# Conifer trees, Pitch or Sap?



## Lumber-Jack (Mar 18, 2009)

A couple of times I have read in this forum people stating as some kind of fact that pitch is something that comes exclusively from conifer trees and sap only comes from deciduous trees.   
I say hogwash.
I have never heard or read any evidence to back up this statement.
In fact I have never heard anybody make such a claim before except the couple times in this forum. 
I only protest because I think forums like this should be helping people with useful and factual imformation, not for speading some homegrown myths.
Conifers contain sap just like any other tree or plant.
Pitch, in reference to trees, simply refers to the highly viscous or resinous state of some tree SAP (particularly conifers).
If you disagree and can prove it somehow, I would like to see some sort of evidence. I'm quite willing to be edjumicated.    

Here is just a few government and educational references that refer to the SAP of conifer trees.

http://www.for.gov.bc.ca/hre/pubs/pubs/1015.htm 
Sap flow in old lodgepole pine trees.


http://www.fsl.orst.edu/oldtree/dougfir.htm
Photos of sap flow instrumentation, the top of a Douglas-fir tree.


http://efotg.nrcs.usda.gov/references/public/WY/Bio_No_228.pdf
"......Williams sapsuckers in Colarado fed exclusively on sap and phloem of live conifers."

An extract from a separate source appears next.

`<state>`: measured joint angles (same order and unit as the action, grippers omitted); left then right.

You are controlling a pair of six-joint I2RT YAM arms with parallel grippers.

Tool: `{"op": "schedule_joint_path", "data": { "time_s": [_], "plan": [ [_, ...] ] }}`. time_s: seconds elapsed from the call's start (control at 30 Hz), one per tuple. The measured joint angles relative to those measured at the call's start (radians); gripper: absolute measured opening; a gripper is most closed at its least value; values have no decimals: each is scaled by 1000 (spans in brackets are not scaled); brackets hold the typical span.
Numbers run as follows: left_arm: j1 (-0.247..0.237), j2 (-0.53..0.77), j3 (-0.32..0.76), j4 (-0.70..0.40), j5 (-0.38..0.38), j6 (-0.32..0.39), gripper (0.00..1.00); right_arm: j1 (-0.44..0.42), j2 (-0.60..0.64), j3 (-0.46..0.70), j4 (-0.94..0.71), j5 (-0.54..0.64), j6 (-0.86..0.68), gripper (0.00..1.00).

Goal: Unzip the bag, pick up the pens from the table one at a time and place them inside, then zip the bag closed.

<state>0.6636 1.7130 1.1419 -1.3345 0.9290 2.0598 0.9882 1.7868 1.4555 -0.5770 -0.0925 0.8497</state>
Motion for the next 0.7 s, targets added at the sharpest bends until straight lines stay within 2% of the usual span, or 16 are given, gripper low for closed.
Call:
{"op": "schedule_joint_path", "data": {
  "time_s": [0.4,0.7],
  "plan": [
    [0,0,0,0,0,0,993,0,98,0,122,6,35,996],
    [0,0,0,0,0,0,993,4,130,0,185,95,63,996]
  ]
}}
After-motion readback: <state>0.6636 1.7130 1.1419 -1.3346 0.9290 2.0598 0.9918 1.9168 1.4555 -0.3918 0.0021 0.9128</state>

There are plenty of other links that refer to the SAP of conifers.
http://www.google.ca/search?hl=en&q=conifer+sap&btnG=Google+Search&meta;=


----------



## LLigetfa (Mar 18, 2009)

Carbon_Liberator said:
			
		

> I say hogwash.


Don't be such a _sap_ %-P


----------



## Lumber-Jack (Mar 18, 2009)

LLigetfa said:
			
		

> Carbon_Liberator said:
> 
> 
> 
> ...



I don't like the pitch you are taking with me.  :lol:


----------



## Abhoth (Mar 18, 2009)

So, sap = http://en.wikipedia.org/wiki/Sap

See also, resin = http://en.wikipedia.org/wiki/Resin

See also, pitch(resin) = http://en.wikipedia.org/wiki/Pitch_(resin)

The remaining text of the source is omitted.